Chantal Anne Akerman (6 June 1950 – 5 October 2015) was a Belgian film director, screenwriter, artist, and film professor at the City College of New York.

She is best known for her films Jeanne Dielman, 23 quai du Commerce, 1080 Bruxelles (1975), News from Home (1976), and Je Tu Il Elle (1974); the first of these was ranked the greatest film of all time in Sight & Sound magazine's 2022 "Greatest Films of All Time" critics poll, making her the first woman to top the poll.

The latter two films also rank lower in the same poll.

According to multiple critics and film scholars, Akerman's influence on feminist and avant-garde cinema is substantial, with at least one scholar calling her "one of the most significant directors of our times."

Akerman was born in Brussels, Belgium, to Jewish Holocaust survivors from Poland.

She was the older sister of Sylviane Akerman, her only sibling.

Her mother, Natalia (Nelly), survived for years at Auschwitz, where her own parents were murdered.

From a young age, Akerman and her mother were exceptionally close, and her mother encouraged her to pursue a career rather than marry young.

At age 18, Akerman entered the Institut National Supérieur des Arts du Spectacle et des Techniques de Diffusion, a Belgian film school.

She dropped out during her first term to make the short film Saute ma ville, funding it by trading diamond shares on the Antwerp stock exchange.

1965

At the age of 15, Akerman's viewing of Jean-Luc Godard's Pierrot le fou (1965) inspired her to become a filmmaker.

1968

Akerman's first short film, Saute ma ville (1968), premiered at the International Short Film Festival Oberhausen in 1971.

1972

That year, she moved to New York City, where she would stay until 1972.

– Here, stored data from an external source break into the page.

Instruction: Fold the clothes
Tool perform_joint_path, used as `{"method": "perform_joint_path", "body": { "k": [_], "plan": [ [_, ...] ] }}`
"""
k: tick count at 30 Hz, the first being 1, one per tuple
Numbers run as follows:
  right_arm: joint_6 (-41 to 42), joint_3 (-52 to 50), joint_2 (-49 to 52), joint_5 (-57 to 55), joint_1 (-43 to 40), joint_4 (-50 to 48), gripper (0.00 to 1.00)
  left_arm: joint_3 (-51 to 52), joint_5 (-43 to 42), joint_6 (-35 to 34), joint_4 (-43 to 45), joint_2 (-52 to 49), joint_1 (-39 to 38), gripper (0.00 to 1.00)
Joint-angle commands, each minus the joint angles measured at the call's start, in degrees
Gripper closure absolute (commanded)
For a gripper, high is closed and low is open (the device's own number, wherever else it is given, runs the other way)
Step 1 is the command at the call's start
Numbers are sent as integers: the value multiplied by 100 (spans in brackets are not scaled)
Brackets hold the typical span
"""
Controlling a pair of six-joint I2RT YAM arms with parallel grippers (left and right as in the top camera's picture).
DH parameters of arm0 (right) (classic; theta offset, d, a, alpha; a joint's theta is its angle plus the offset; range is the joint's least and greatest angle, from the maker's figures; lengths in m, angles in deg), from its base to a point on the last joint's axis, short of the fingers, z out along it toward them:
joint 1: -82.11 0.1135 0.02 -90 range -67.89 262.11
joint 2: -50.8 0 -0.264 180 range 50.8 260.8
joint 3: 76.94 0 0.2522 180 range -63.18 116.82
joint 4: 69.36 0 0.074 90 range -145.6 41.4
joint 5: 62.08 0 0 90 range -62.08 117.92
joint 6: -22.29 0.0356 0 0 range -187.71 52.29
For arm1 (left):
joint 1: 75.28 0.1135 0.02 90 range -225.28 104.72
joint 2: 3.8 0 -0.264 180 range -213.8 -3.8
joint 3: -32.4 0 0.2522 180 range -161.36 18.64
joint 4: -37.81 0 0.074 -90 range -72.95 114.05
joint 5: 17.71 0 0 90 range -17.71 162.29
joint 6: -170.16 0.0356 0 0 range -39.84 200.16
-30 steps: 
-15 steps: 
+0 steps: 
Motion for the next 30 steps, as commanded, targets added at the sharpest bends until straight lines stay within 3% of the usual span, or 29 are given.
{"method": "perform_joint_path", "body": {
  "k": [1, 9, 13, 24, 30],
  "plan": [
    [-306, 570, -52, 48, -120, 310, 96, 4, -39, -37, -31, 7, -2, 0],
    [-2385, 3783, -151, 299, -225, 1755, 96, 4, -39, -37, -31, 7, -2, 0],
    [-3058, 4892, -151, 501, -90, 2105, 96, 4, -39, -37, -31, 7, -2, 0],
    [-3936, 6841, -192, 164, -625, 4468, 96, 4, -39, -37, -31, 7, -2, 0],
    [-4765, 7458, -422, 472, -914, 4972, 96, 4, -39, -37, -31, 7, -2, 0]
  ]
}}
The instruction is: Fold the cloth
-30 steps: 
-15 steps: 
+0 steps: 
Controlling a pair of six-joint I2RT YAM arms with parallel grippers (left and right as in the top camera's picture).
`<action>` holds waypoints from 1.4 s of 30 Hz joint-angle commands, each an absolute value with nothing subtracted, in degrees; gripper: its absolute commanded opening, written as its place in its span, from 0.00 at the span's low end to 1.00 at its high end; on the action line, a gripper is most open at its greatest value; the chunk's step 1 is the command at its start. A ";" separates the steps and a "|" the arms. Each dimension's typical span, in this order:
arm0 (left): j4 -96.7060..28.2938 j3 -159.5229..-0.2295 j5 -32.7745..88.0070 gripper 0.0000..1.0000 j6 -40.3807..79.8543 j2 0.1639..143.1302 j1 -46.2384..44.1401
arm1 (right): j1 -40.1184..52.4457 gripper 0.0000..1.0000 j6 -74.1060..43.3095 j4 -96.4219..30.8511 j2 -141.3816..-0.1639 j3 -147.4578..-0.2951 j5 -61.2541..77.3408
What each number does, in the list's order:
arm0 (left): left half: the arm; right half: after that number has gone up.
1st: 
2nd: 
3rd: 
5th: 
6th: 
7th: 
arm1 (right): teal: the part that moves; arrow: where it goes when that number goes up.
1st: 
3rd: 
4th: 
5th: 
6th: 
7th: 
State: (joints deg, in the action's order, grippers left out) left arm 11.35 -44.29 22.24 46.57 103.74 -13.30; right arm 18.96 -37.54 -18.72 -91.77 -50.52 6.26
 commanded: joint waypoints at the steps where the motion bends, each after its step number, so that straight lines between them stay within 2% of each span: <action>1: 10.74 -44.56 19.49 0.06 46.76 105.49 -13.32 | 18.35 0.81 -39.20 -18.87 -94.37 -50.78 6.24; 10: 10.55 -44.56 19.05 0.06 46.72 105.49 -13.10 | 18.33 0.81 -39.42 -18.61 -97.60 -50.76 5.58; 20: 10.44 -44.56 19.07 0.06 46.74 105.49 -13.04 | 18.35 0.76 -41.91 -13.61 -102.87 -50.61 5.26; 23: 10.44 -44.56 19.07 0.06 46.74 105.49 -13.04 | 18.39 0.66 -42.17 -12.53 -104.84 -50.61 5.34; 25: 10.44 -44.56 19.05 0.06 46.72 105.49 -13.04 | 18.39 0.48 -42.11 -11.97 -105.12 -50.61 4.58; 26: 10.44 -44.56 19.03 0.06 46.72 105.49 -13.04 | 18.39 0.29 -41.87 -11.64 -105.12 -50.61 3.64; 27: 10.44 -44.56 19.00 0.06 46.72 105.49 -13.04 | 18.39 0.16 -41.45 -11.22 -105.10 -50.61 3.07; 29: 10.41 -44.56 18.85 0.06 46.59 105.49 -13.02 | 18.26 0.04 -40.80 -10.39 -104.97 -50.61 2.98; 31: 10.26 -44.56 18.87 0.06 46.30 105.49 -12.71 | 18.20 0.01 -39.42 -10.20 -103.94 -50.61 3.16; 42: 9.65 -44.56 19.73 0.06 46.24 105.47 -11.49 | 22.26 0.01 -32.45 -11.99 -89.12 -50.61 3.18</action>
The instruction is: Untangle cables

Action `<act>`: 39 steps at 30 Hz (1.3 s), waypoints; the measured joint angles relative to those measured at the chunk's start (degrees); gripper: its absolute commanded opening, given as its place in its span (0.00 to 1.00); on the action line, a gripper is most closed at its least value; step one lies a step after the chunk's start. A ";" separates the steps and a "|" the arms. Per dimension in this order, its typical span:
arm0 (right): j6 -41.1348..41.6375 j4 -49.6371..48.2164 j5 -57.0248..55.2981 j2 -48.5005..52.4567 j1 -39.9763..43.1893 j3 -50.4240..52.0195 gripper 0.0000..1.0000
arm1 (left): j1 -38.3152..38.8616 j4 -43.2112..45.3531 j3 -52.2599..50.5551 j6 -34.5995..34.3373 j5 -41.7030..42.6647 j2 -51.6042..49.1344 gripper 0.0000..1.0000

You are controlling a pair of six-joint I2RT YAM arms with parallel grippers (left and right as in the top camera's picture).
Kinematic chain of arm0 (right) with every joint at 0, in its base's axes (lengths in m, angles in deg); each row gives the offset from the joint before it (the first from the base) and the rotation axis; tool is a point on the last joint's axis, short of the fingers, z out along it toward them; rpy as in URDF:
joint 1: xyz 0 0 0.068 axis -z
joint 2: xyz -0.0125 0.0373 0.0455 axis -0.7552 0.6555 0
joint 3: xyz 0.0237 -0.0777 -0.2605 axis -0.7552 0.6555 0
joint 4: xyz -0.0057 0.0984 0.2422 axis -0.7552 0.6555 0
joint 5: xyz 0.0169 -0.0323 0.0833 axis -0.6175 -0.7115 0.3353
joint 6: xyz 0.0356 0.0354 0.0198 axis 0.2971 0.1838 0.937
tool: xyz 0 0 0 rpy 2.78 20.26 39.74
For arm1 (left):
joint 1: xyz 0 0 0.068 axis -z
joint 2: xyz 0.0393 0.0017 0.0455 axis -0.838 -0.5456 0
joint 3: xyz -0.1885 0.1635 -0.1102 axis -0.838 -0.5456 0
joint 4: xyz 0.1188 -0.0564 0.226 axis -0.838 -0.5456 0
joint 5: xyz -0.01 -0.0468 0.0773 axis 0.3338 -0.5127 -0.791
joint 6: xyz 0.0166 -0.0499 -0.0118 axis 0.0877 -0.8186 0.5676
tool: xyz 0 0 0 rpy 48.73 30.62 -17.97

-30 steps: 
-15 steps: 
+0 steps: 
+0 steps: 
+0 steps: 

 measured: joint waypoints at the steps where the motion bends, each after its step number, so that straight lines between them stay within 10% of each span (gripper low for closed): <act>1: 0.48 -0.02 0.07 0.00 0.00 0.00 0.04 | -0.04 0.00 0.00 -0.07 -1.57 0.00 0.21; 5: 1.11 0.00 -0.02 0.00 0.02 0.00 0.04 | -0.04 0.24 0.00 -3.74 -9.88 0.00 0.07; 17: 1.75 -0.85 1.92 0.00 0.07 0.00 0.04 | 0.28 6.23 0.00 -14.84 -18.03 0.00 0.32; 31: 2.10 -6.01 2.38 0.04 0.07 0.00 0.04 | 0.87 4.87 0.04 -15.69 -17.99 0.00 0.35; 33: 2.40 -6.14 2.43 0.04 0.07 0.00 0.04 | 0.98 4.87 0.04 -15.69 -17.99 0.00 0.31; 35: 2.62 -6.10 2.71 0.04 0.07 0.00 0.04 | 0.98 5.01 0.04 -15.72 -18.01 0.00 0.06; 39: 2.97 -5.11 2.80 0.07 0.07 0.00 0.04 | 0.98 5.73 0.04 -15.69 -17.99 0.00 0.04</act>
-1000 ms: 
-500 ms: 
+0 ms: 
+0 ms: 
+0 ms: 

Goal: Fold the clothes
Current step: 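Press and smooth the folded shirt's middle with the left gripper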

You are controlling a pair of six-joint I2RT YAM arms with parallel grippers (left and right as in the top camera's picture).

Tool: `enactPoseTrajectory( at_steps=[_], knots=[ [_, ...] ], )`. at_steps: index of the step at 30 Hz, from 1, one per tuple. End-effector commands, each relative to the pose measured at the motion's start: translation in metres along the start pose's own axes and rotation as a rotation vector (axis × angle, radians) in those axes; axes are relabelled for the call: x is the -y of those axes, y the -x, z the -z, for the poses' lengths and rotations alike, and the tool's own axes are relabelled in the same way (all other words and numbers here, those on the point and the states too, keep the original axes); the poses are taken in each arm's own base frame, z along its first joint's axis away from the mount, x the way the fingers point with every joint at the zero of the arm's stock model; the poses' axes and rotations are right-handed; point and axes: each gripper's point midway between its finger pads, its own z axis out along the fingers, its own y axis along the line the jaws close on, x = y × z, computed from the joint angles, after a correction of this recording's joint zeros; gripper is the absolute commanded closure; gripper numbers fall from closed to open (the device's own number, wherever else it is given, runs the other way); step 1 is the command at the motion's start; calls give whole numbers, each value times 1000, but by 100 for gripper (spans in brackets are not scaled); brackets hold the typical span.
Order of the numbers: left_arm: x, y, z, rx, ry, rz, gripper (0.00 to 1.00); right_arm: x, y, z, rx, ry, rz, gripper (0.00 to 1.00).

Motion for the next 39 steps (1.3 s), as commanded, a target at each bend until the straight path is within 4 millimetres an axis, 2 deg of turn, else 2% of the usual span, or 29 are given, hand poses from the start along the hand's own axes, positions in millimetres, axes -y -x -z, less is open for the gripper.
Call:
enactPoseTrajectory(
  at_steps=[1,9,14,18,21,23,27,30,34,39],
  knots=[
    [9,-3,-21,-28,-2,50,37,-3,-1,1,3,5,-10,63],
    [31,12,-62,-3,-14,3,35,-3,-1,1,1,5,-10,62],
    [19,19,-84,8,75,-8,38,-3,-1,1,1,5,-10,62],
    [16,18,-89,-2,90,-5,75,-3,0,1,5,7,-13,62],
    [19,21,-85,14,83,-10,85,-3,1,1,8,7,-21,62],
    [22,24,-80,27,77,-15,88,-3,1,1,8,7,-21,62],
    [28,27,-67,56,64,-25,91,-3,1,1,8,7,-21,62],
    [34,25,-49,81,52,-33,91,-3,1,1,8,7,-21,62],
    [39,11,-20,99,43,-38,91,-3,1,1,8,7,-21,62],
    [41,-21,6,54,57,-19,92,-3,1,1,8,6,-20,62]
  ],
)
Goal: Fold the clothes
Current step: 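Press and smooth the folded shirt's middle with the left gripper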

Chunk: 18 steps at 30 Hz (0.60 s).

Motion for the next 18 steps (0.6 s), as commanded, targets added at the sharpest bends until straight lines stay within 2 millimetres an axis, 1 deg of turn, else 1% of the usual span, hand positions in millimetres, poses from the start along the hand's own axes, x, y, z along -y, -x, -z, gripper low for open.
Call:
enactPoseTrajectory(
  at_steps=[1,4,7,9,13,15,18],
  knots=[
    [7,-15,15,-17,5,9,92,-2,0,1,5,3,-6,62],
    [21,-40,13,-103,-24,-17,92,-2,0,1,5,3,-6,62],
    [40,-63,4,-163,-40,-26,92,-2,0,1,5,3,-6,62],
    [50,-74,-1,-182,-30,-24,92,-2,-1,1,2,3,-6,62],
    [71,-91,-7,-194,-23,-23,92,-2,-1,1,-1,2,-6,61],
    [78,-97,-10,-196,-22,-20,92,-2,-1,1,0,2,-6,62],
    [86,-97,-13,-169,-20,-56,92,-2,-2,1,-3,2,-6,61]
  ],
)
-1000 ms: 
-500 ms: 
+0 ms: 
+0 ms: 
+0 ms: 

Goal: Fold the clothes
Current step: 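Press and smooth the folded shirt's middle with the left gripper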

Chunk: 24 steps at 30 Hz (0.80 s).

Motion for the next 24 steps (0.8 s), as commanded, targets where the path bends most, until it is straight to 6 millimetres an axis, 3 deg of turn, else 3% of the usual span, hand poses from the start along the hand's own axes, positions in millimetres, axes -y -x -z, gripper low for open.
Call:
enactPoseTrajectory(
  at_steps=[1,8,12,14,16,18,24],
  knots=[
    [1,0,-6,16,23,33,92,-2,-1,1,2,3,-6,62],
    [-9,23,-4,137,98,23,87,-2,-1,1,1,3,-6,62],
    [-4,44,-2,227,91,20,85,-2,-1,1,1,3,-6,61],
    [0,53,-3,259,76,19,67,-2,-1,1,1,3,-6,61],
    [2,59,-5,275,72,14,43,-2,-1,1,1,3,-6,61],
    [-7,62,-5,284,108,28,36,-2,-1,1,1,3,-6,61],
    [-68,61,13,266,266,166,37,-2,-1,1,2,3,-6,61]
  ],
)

She considered her time there to be a formative experience, becoming exposed to the works of Andy Warhol, Jonas Mekas, and Michael Snow, with the latter's film La région centrale leading to her view of "time as the most important thing in film."

Also during this period, she would begin her long collaboration with cinematographer Babette Mangolte.

Her first feature film, the documentary Hotel Monterey (1972), along with the short films La Chambre 1 and La Chambre 2, use long takes and structuralist techniques that would become trademarks of her style.

1974

Akerman then returned to Belgium, and in 1974 received critical recognition for her first fiction feature Je, Tu, Il, Elle (I, You, He, She), notable for its depiction of women's sexuality, a theme which would appear again in several of her films.

Feminist and queer film scholar B. Ruby Rich believed that Je Tu Il Elle can be seen as a "cinematic Rosetta Stone of female sexuality".

Akerman's most critically-acclaimed film, Jeanne Dielman, 23 Quai du Commerce, 1080 Bruxelles, was released in 1975, and presents a largely real-time study of a middle-aged widow's routine of domestic chores and prostitution.

Upon the film's release, Le Monde called Jeanne Dielman the "first masterpiece of the feminine in the history of the cinema".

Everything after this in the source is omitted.